# An idea for those who are reconciling.



## pacmouse (Nov 27, 2008)

I have seen a few threads on how to celebrate wedding anniversaries after an affair and I have an idea I would like to share.

My H and I are days away from our 10 year wedding anniversary and 1 year D day anniversary all in the same week.

To say it has been a tough year is a understatement. We have given a lot of thought on how to handle these significant and emotional days. We want to celebrate our 10 years of marriage and make it special and meaningful after everything we've been through and everything we have accomplished.

I was not up for a marriage renewal...because I think that our original vows of 'in good times and bad' have the most significance and a renewal would almost make me feel like our original vows are not important/meaningful. KWIM?

What we ARE doing though is pretty special. We are both taking the day off from work and spending it together (while the kids are at school) We are going to drop off our wedding rings at the same jeweler we bought our rings and have them cleaned, rhodium dipped and basically made good as new. Much like our marriage, they (the rings) have been scratched up over the years and could use a bit of refreshing. While they are being refreshed and returned to the condition of our wedding day, we are going to go out to lunch and get a couples massage.

I like the symbolic idea of refreshing our rings, marriage, commitment, etc.

Our jeweler does this service for free and it is the perfect way (for us) to celebrate and start out on our next 10 years of marriage.

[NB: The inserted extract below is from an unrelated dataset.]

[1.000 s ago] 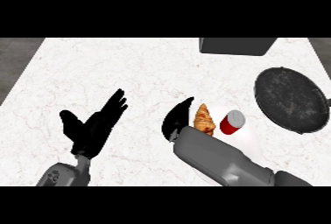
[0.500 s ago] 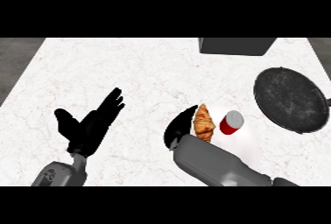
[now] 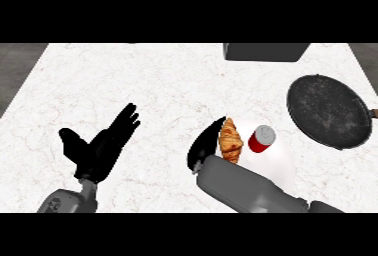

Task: Pick the croissant from the plate and place it in the pan

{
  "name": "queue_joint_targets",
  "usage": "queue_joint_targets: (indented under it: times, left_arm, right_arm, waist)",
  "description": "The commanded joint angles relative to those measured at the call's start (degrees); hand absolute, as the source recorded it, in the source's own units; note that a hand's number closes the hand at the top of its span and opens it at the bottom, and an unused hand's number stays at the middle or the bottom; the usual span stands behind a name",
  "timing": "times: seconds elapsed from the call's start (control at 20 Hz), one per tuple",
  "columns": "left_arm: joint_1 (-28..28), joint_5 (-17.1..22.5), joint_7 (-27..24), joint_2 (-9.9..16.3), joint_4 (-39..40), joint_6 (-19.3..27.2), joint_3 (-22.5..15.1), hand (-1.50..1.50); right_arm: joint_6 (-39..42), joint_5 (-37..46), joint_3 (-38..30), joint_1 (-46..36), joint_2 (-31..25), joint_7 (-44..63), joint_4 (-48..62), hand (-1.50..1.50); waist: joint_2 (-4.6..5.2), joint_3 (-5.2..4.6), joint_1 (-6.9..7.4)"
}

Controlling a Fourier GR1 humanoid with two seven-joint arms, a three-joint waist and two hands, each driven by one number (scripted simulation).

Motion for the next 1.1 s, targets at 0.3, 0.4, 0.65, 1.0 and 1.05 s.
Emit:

If any of you are like us... we don't have a lot of money to go away for a weekend or other costly ideas, you may find this idea suitable for your situation too. 

I just wanted to pass along another option to those who are in the process of reconciling.


----------



## the guy (Aug 3, 2010)

That is a great idea and when we refreshed our wedding ring, I still have a hard time putting it on.

I wore it all through the vow renewal day, and keep it on for most of the week while we were in Vegas, but after a very succeesful R I feel like the purdon of wearing it has lost its meaning.

Yes the "purdon" it has always annoyed me, I would play with it all the time. and it just bugged me.

As I have had a pretty easy time of it (the R) , my wife has done all the heavy lifting and the only struggle I have is maintaining the healthy behaviors *I* need to stay in this /or any relationship.

I find my self reverting back to booty call type intimacy and indifferent emotions that lead to my marital wows long ago.

I know that the wedding ring should have some significance but I just see it as it is just as important as the new behaviors we both need to exhibit.

Not to take any thing away from your thread and yes it (the rings be refreshed) was a significant jesture at the time I still wish see never cheated....I'd still be waering it as it irritaaded my diget.

I bet your 1st question is have I truelly forgiven her? Yes I have forgiven her but the ring still just buggs the hell out of my finger.LOL

I guess my only point is that along with jestures and significant objects there has to be a overwhelming behavioral change by both spouses that reflect a succesful R.

As far as the rings go they were beat up after 20 years and now they look great, they most likely will stay that way as they both sit in the dresser draw...only to be taken out on special occasions.

Weird!


----------



## that_girl (Jul 6, 2011)

Awww that's awesome <3! Congrats 

My ring is a 12 dollar silver band LOL! My wedding set is a 90 dollar silver and white topaz  I wonder if they can clean that? I like that idea. Hubs' band is titanium ...simple enough.


----------



## sigma1299 (May 26, 2011)

I like it. Congrats on your anniversary and your reconciliation.
_Posted via Mobile Device_


----------